Un avvertimento, quello di avere come faro la ragionevole durata del processo, che sottintende la consapevolezza che il giudizio è già una pena, un fardello che sconvolge la vita quotidiana, ma che tuttavia nella prospettiva del Presidente della Cassazione sconta il limite di non prevedere la continuità dei termini di prescrizione (senza alcuna interruzione) per l’ipotesi in cui lo Stato venga meno all’impegno di concludere celermente l’esercizio dell’azione penale e l’intero processo.

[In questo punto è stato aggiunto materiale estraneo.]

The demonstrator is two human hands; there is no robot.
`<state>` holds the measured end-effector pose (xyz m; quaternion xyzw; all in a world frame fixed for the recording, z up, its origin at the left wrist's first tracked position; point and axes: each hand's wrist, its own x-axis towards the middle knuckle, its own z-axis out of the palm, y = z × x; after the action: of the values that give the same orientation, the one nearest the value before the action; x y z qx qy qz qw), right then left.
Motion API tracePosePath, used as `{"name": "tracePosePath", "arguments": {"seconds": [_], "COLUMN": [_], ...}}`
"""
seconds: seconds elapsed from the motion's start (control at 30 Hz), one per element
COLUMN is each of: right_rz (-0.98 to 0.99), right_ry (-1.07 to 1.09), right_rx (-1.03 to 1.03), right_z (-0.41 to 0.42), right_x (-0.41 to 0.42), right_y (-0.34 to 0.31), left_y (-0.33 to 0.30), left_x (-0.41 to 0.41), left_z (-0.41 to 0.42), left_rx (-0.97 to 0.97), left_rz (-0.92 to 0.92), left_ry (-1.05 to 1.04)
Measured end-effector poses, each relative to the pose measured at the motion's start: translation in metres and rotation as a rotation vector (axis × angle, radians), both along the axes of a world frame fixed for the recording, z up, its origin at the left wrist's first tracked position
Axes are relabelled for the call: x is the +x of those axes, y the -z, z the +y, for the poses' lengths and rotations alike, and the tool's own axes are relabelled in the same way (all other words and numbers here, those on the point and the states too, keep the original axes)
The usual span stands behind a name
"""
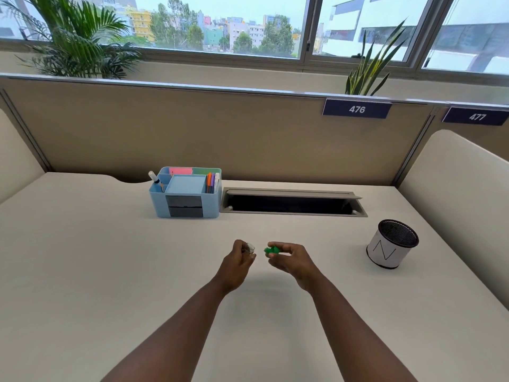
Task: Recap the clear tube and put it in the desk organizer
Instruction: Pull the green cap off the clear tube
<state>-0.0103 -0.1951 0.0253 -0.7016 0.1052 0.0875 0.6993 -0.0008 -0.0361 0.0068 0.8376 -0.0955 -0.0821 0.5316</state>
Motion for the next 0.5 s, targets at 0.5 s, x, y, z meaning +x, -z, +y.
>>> {"name": "tracePosePath", "arguments": {"seconds": [0.5], "right_rz": [-0.072], "right_ry": [0.102], "right_rx": [-0.547], "right_z": [-0.03], "right_x": [-0.036], "right_y": [0.065], "left_y": [0.004], "left_x": [-0.002], "left_z": [0.001], "left_rx": [0.07], "left_rz": [-0.095], "left_ry": [-0.117]}}
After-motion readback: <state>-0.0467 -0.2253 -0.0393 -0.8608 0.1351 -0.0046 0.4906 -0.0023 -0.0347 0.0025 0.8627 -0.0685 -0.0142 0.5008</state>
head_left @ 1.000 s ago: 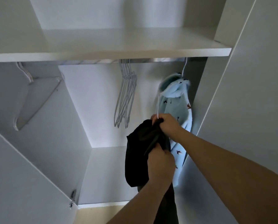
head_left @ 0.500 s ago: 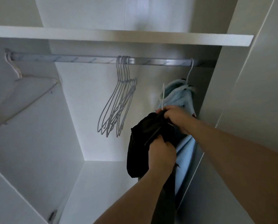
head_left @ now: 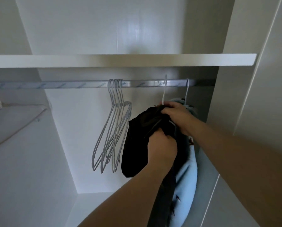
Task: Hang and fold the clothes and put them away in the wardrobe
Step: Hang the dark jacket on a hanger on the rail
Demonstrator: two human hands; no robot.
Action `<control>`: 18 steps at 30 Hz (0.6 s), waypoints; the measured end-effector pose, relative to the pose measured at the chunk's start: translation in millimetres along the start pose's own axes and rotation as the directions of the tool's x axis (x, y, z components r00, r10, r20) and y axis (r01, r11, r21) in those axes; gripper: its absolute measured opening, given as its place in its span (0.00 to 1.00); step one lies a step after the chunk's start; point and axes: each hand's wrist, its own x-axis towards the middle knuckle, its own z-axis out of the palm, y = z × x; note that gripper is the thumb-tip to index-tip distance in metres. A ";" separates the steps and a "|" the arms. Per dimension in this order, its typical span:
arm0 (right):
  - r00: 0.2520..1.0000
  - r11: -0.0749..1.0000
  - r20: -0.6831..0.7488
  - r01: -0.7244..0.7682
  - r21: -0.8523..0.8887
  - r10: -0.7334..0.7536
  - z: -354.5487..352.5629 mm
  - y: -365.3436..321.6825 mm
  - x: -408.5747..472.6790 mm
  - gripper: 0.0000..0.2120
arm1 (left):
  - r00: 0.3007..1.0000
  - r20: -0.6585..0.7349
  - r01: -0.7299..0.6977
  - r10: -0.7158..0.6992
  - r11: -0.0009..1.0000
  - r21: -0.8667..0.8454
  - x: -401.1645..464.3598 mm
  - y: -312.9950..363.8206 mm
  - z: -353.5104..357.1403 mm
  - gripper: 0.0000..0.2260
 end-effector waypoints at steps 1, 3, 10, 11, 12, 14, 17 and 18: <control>1.000 1.000 -0.005 0.007 -0.008 -0.007 -2.6 -2.5 4.2 0.13 | 1.000 0.000 -0.011 0.011 1.000 0.004 5.8 3.5 1.7 0.13; 1.000 0.999 -0.027 0.005 0.035 -0.004 -9.7 -4.6 9.7 0.09 | 1.000 0.001 -0.012 0.012 0.999 0.034 14.6 10.7 5.1 0.11; 0.996 0.975 -0.072 -0.029 0.220 0.046 -15.2 0.2 27.7 0.10 | 0.998 0.015 -0.063 0.062 0.997 0.044 42.7 10.7 14.8 0.08; 0.995 0.971 -0.080 -0.034 0.237 0.054 -14.5 0.3 30.8 0.11 | 0.998 0.020 -0.065 0.064 0.997 0.038 47.0 11.3 15.7 0.08; 0.995 0.965 -0.085 -0.034 0.260 0.058 -14.1 0.9 34.7 0.11 | 0.997 0.024 -0.068 0.067 0.997 0.046 51.3 12.4 16.2 0.08; 0.994 0.959 -0.094 -0.030 0.282 0.059 -14.0 0.4 42.9 0.10 | 0.997 0.024 -0.079 0.077 0.995 0.068 60.9 15.0 17.1 0.07; 0.992 0.963 -0.109 -0.028 0.266 0.059 -14.4 -4.5 55.6 0.09 | 0.996 0.019 -0.087 0.086 0.992 0.091 75.0 21.4 18.1 0.09; 0.991 0.966 -0.118 -0.030 0.258 0.062 -15.0 -5.6 59.7 0.10 | 0.996 0.022 -0.092 0.090 0.990 0.104 78.5 22.9 18.9 0.10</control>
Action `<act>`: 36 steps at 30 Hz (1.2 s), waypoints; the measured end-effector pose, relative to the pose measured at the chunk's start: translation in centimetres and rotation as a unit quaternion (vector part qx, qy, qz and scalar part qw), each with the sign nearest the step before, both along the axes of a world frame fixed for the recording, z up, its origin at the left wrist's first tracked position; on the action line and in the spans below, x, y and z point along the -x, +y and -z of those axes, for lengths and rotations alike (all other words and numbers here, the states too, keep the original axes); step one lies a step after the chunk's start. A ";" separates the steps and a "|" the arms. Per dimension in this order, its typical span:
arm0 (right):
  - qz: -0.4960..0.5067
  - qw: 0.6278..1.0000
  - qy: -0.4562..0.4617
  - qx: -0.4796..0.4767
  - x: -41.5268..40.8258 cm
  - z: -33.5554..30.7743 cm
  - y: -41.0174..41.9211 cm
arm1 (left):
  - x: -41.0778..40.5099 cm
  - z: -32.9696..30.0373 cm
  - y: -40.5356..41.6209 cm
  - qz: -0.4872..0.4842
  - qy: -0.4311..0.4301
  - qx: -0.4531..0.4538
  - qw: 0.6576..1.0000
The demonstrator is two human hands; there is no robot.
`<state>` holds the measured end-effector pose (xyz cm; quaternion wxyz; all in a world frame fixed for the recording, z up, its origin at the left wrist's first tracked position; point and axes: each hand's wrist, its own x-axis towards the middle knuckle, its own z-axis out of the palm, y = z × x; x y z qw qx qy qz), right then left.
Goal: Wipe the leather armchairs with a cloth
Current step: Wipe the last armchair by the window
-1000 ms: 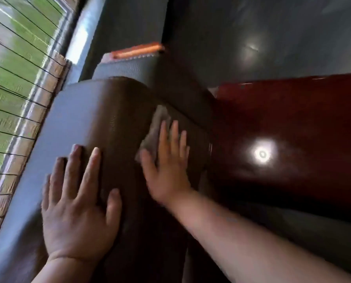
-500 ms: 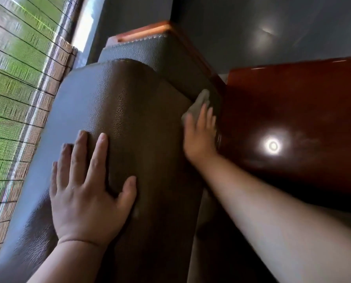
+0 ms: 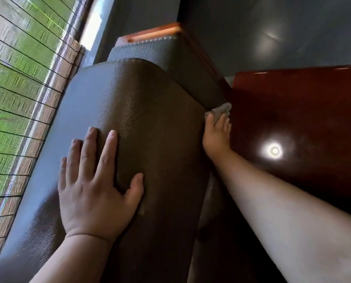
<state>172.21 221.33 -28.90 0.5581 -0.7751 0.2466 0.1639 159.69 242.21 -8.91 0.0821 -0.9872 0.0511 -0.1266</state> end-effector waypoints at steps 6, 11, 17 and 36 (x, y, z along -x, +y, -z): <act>-0.026 0.994 -0.080 -0.075 15.3 -2.3 7.1 | 0.1 -0.2 -0.2 0.003 -0.003 0.000 1.000; 0.000 0.996 -0.090 -0.011 6.2 1.7 2.7 | 0.0 0.1 0.2 0.004 -0.005 -0.005 1.000; -0.033 0.990 -0.134 -0.006 8.4 0.5 4.1 | 0.2 -0.1 0.3 0.005 -0.001 0.001 1.000; -0.182 0.918 -0.349 -0.051 28.3 -10.8 13.4 | 1.3 -2.4 0.7 0.005 0.068 0.141 0.988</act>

Al dott. Canzio si deve anche il merito di avere introdotto nel dibattito all’Ara Pacis il tema dell’attività di prevenzione dello Stato nei confronti della criminalità organizzata per mezzo delle interdittive antimafia e della legislazione di contrasto alla corruzione. Due strumenti che secondo il Primo Presidente hanno mostrato tutta la loro efficienza nel tenere lontano il malaffare nella realizzazione degli appalti pubblici. Un posizione questa che si colloca davvero ai confini della giustizia, se solo si considera che l’interdittiva antimafia e la nomina di amministratori straordinari anticorruzione (in sostituzione di quelli voluti dai legittimi proprietari delle imprese) possono essere comminate in conseguenza del semplice avvio di un’indagine penale e non già in esito a una sentenza di condanna, sebbene di primo grado. Un’attività di prevenzione che anticipa eccessivamente la soglia di protezione del bene pubblico tutelato dalle norme penali a discapito delle libertà individuali, della proprietà privata e del diritto ad esercitare un’attività economica imprenditoriale.

 

Una preoccupazione, quella di evitare pericolose commistioni con la criminalità organizzata, che deve in ogni caso passare il vaglio di un pubblico processo all’interno del quale un sospetto, un’ipotesi se non diventano certezza si tramutano automaticamente in soprusi, ingiustizie, che producono troppo spesso pregiudizi economici irreparabili. Come se non bastasse lo Stato, tutte le volte che esercita l’attività di prevenzione antimafia e anticorruzione, non si limita a espellere dal mercato delle commesse pubbliche le imprese sul cui inquinamento criminale non ha alcuna certezza, ma omette altresì di restituire al mercato, ad altri operatori economici sulla cui onestà non nutre alcun dubbio, la realizzazione degli appalti commissariati, cosicché la Pubblica amministrazione e la burocrazia prendono il posto dell’impresa privata. Forse occorrerebbe ritornare sui propri passi.